§ **What the task asks**
Only one stretch of the data below is wanted: the lines from the one with "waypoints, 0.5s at" through the one with "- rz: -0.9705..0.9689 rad", repeated exactly.

§ **Records supplied**

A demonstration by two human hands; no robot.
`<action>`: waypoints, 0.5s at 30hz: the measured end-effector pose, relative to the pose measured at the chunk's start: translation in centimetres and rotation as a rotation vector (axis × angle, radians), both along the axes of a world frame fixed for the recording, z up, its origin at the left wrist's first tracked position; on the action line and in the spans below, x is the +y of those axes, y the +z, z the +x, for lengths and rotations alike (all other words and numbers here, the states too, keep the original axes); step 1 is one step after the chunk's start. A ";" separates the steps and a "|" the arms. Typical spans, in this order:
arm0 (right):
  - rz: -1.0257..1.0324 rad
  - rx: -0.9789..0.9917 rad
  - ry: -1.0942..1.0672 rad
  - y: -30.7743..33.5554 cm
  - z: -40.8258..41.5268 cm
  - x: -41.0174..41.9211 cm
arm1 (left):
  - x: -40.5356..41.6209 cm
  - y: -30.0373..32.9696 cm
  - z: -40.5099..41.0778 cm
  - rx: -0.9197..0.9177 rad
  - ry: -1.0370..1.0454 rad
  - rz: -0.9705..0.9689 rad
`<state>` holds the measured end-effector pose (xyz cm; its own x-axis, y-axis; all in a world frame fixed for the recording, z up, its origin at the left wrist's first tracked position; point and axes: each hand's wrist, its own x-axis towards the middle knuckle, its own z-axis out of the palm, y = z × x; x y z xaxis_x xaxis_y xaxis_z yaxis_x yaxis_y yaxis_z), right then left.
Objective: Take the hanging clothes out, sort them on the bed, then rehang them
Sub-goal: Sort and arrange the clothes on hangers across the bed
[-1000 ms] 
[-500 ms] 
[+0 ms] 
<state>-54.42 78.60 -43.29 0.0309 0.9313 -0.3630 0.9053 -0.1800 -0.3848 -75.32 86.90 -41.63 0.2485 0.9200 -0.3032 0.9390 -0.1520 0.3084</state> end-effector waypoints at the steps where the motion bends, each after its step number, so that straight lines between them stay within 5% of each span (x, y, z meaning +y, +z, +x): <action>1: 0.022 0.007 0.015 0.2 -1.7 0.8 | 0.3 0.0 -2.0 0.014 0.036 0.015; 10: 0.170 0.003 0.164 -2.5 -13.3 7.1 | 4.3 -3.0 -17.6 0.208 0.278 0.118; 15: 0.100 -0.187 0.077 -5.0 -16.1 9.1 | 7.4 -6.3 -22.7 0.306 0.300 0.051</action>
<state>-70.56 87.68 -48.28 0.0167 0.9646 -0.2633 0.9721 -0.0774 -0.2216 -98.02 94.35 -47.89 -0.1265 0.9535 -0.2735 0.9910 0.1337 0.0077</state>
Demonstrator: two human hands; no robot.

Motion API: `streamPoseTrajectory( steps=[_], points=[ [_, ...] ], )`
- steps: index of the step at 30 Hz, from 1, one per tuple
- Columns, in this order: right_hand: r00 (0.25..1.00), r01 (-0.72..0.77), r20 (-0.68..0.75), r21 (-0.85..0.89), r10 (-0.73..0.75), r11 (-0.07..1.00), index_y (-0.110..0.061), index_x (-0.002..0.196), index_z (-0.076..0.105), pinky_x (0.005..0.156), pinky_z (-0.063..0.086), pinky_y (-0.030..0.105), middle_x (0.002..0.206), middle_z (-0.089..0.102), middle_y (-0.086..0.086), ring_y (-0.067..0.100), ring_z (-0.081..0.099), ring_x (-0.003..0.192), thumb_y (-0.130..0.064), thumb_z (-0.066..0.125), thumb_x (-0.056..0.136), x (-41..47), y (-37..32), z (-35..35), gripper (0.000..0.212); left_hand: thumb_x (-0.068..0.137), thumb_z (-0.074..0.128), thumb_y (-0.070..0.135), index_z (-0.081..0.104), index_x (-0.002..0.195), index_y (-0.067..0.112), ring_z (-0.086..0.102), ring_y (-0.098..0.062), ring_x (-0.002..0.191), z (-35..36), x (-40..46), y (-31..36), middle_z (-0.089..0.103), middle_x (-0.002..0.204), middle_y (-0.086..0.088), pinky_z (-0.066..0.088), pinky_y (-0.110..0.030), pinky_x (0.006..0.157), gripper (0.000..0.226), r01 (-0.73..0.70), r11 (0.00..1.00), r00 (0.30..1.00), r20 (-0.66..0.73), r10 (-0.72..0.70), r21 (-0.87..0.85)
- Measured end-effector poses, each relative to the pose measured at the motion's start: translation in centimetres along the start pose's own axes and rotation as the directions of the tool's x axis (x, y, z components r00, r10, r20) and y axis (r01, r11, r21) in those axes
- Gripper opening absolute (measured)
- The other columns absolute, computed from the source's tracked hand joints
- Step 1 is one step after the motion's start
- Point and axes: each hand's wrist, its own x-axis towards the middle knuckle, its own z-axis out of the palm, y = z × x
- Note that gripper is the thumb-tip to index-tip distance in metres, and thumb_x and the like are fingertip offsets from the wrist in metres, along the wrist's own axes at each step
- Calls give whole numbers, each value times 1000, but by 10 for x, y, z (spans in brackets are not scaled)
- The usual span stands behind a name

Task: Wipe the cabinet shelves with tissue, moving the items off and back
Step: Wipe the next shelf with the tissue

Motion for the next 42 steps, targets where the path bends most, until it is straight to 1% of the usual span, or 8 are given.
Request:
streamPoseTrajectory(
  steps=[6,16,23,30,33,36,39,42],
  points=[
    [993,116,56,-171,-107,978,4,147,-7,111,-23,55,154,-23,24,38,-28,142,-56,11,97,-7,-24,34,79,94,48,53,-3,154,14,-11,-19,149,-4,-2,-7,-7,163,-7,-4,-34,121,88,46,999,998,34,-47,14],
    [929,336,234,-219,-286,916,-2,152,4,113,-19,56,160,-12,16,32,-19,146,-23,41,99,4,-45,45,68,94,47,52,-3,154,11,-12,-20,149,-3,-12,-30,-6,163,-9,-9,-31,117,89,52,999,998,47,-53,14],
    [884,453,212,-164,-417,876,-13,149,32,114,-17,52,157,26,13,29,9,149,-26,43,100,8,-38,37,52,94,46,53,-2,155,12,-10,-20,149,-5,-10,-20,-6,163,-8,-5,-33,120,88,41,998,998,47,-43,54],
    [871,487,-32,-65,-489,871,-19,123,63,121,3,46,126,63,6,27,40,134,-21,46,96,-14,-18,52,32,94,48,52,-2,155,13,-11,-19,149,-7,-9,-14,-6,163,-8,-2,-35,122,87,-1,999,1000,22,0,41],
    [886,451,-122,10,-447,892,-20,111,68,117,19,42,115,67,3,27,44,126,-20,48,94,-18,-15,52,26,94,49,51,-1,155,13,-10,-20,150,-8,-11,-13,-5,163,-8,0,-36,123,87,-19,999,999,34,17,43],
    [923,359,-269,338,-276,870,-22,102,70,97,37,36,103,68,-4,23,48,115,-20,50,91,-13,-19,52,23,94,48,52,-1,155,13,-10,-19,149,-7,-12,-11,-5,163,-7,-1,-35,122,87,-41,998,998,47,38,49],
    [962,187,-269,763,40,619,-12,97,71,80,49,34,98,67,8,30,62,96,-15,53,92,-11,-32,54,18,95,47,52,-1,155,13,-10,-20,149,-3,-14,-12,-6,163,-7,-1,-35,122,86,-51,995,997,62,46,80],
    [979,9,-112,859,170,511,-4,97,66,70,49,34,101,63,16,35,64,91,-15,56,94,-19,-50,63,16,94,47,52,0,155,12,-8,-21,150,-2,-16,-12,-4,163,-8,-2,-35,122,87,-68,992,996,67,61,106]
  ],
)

§ **Solution to this task**
`<action>`: waypoints, 0.5s at 30hz: the measured end-effector pose, relative to the pose measured at the chunk's start: translation in centimetres and rotation as a rotation vector (axis × angle, radians), both along the axes of a world frame fixed for the recording, z up, its origin at the left wrist's first tracked position; on the action line and in the spans below, x is the +y of those axes, y the +z, z the +x, for lengths and rotations alike (all other words and numbers here, the states too, keep the original axes); step 1 is one step after the chunk's start. A ";" separates the steps and a "|" the arms. Typical spans, in this order:
arm0 (right):
  - rz: -1.0257..1.0324 rad
  - rx: -0.9789..0.9917 rad
  - ry: -1.0942..1.0672 rad
  - y: -30.7743..33.5554 cm
  - z: -40.8258..41.5268 cm
  - x: -41.0174..41.9211 cm
arm1 (left):
  - x: -40.5356..41.6209 cm
  - y: -30.0373..32.9696 cm
  - z: -40.5099..41.0778 cm
  - rx: -0.9197..0.9177 rad
  - ry: -1.0370..1.0454 rad
  - rz: -0.9705..0.9689 rad

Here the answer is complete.